Aviation writer Bill Sweetman in 2006 said “20 years of examining budget ‘holes,’ unexplained sonic booms, and the Gibson sighting help establish the program’s initial existence.” Sweetman’s investigations continue to uncover evidence suggesting current activity, including a $9-billion “black hole” in the Air Force operations budget that seems a perfect fit for a project like Aurora.

The enigmatic SR-91 Aurora, with some tantalizing clues but few coherent, balances between outright proof of its existence and one of the most intriguing mysteries in modern military aviation.

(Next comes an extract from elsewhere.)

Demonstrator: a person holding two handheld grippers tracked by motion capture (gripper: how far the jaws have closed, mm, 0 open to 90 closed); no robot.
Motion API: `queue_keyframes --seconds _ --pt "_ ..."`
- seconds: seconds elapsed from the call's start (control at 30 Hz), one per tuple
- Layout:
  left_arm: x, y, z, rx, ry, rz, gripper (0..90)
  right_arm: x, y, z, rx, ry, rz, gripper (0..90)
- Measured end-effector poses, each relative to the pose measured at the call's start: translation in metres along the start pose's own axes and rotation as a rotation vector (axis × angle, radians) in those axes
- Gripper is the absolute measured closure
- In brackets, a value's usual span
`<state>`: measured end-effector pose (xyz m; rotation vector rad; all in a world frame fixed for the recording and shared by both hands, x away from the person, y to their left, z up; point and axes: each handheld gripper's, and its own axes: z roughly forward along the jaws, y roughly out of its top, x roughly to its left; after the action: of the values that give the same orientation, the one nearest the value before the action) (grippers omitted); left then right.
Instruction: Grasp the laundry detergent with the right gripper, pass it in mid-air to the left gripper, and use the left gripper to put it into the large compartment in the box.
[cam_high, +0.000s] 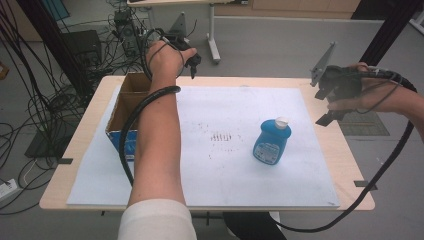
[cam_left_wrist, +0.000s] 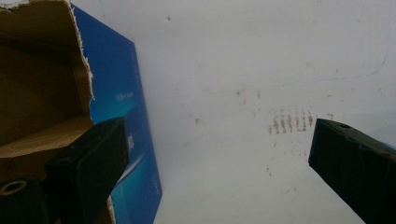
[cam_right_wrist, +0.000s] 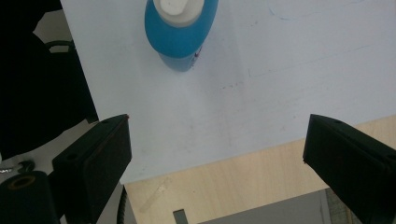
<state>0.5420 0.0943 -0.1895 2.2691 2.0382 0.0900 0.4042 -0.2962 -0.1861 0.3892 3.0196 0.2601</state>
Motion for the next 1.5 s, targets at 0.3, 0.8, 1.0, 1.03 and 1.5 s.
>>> queue_keyframes --seconds 0.3,0.8,1.0,1.03,1.5 --pt "0.002 -0.002 -0.004 -0.008 0.003 -0.001 5.6 0.001 0.002 -0.001 0.003 -0.006 0.0 7.7" --pt "0.002 -0.003 -0.005 -0.011 0.001 0.004 5.6 0.003 0.0 0.0 0.002 -0.011 0.014 7.2" --pt "0.002 -0.003 -0.007 -0.014 -0.003 0.008 5.6 0.004 -0.003 0.004 0.005 -0.013 0.021 6.4" --pt "0.002 -0.003 -0.007 -0.014 -0.002 0.008 5.6 0.005 -0.004 0.005 0.004 -0.014 0.022 6.2" --pt "0.004 -0.007 -0.01 -0.019 0.002 0.007 5.6 0.016 -0.02 0.032 0.02 -0.013 0.057 5.1"
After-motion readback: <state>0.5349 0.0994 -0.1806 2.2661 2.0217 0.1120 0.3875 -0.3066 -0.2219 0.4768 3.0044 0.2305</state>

Related images you might be interested.

Air to air view left side view of a 9th Strategic Reconnaissance Wing’s SR-71 Blackbird reconnaissance aircraft, flying over cloud cover, on a mission out of Beale Air Force Base, California. Exact Date Shot Unknown
A front view of an SR-71 aircraft assigned to Detachment 4, 9th Strategic Reconnaissance Wing, as it prepares for takeoff.
The SR-71, unofficially known as the “Blackbird,” is a long-range, advanced, strategic reconnaissance aircraft developed from the Lockheed A-12 and YF-12A aircraft. The first flight of an SR-71 took place on December 22, 1964, and the first SR-71 to enter service was delivered to the 4200th (later, 9th) Strategic Reconnaissance Wing at Beale AFB, California, in January 1966. The U.S. Air Force retired its fleet of SR-71s on January 26, 1990, because of a decreasing defense budget and high costs of operation. The USAF returned the SR-71 to the active Air Force inventory in 1995 and began flying operational missions in January 1997. Throughout its nearly 24-year career, the SR-71 remained the world’s fastest and highest-flying operational aircraft. An air-to-air overhead front view of an SR-71A strategic reconnaissance aircraft. The SR-71 is unofficially known as the “Blackbird.”